I have a pandas df (called df2) like this:
id | orderdate |
___________________
123|2020-11-01 |
123|2020-08-01 |
233|2020-07-01 |
233|2020-11-04 |
444|2020-11-04 |
444|2020-05-03 |
444|2020-04-01 |
444|2020-11-25 |
The values of orderdate are datetime with the format '%Y%m%d'. They represent orders of a client. I want to calculate the delta time between the first order and the second one for each id (each client).
I come up with:
for i in list(set(df2.id)):
list_sorted=list(set((df2.loc[df2['id']==i, 'orderdate'] )))

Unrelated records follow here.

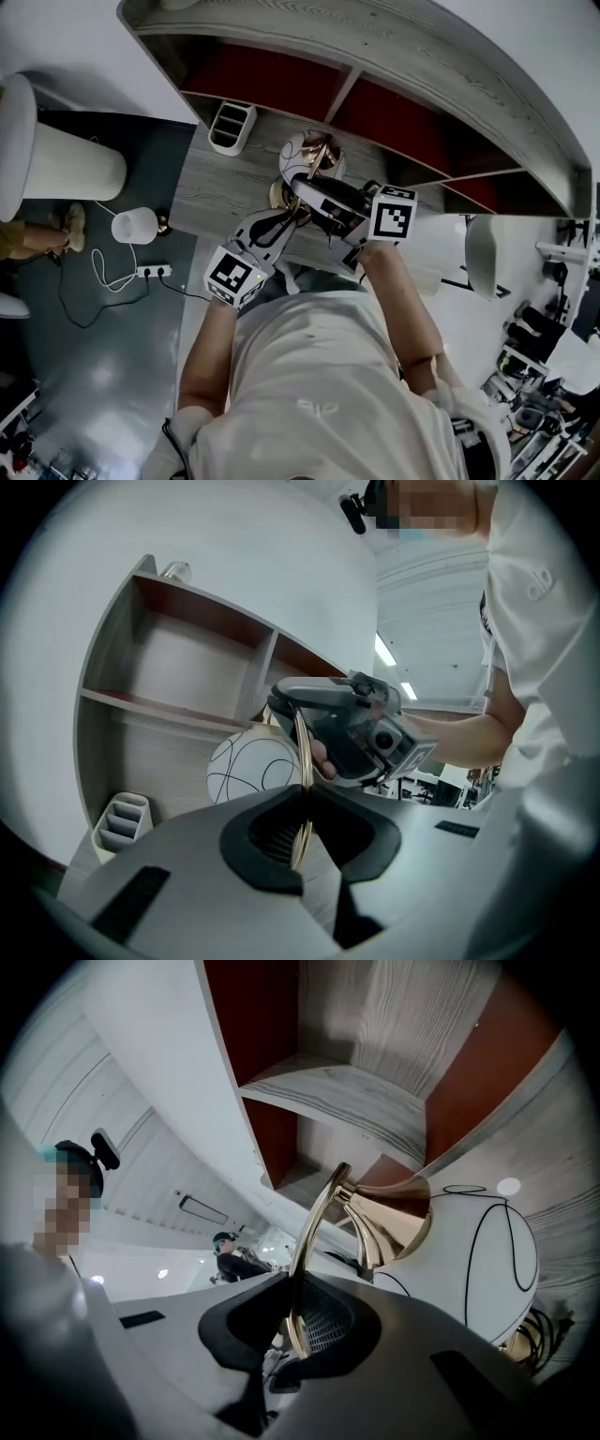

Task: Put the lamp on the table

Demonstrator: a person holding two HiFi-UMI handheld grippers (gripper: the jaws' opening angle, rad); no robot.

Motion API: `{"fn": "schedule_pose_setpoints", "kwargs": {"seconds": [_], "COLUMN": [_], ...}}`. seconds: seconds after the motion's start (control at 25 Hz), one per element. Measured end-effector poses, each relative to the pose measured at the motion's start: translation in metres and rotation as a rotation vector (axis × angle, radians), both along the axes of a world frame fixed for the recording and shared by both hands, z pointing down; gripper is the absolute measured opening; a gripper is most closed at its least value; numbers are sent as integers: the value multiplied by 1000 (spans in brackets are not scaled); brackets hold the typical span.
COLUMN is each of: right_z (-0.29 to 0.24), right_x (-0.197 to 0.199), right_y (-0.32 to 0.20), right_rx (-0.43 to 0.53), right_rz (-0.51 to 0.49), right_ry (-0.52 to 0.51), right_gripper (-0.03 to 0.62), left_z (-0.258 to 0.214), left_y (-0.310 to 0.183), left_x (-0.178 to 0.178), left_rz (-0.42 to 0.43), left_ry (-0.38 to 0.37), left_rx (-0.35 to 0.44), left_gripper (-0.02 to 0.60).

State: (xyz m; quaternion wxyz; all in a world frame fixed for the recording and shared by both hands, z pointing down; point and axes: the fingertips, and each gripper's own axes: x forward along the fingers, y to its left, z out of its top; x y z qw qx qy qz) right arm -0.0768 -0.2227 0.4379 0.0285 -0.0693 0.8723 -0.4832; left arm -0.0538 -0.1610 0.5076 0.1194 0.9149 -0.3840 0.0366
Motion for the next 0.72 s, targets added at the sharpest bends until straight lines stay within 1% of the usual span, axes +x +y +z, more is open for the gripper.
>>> {"fn": "schedule_pose_setpoints", "kwargs": {"seconds": [0.08, 0.44, 0.72], "right_z": [-3, -8, -5], "right_x": [-1, -3, -1], "right_y": [0, -1, -1], "right_rx": [6, 1, -3], "right_rz": [10, 38, 53], "right_ry": [-5, -33, -31], "right_gripper": [58, 58, 58], "left_z": [-3, -8, -4], "left_y": [1, 1, 0], "left_x": [-2, -4, -3], "left_rz": [17, 70, 93], "left_ry": [17, 48, 42], "left_rx": [8, 16, 11], "left_gripper": [46, 48, 48]}}
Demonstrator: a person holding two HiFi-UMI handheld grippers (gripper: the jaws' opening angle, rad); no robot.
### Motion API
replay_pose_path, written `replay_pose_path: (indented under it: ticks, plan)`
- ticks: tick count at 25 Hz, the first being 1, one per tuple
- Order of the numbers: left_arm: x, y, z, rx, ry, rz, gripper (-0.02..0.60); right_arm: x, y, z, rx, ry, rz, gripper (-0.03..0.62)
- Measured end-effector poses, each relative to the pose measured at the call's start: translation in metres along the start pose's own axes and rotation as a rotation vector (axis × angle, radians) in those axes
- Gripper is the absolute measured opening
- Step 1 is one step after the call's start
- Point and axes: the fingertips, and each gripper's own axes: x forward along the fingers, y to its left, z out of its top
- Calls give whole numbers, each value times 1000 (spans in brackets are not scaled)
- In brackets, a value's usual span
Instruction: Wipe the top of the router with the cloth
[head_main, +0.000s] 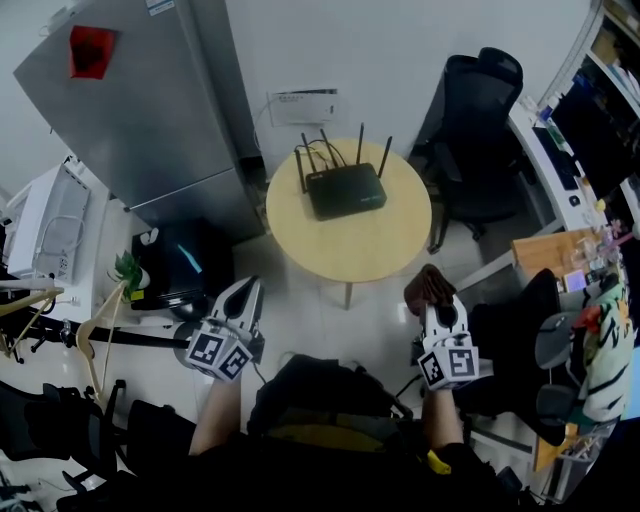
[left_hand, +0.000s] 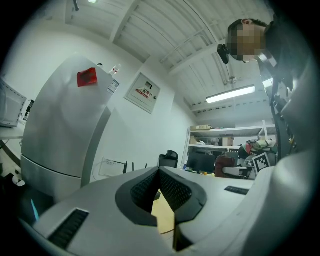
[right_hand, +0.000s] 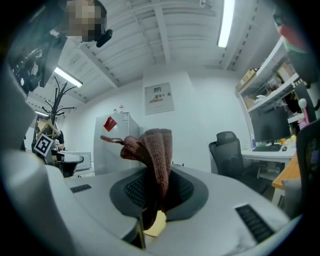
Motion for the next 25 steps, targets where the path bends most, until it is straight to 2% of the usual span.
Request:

list_sorted= sorted(list_sorted) #get sorted list of the order dates in ascending order
min_list= list_sorted[0] # first element is first order
df2.loc[df2['id']==i, 'First Order']= min_list
if len(list_sorted)>1:
penultimate_list= list_sorted[1]
df2.loc[df2['id']==i, 'Second Order']= penultimate_list # second element is second order
df2.loc[df2['id']==i, 'Delta orders']= min_list - penultimate_list #calculate delta
else:
df2.loc[df2['id_user']==i, 'Delta orders']= None
My expected outcome is:
id | orderdate | First Order | Second Order| Delta Orders
______________________________________________
123|2020-11-01 |2020-08-01 | 2020-11-01 | 92 days
123|2020-08-01 |2020-08-01 | 2020-11-01 | 92 days
233|2020-07-01 |2020-07-01 | 2020-11-04 | 126 days
233|2020-11-04 |2020-07-01 | 2020-11-04 | 126 days
444|2020-11-04 |2020-04-01 | 2020-05-03 | 32 days
444|2020-05-03 |2020-04-01 | 2020-05-03 | 32 days
444|2020-04-01 |2020-04-01 | 2020-05-03 | 32 days
444|2020-11-25 |2020-04-01 | 2020-05-03 | 32 days
It works but I feel like it's cumbersome. Any easier way to do it?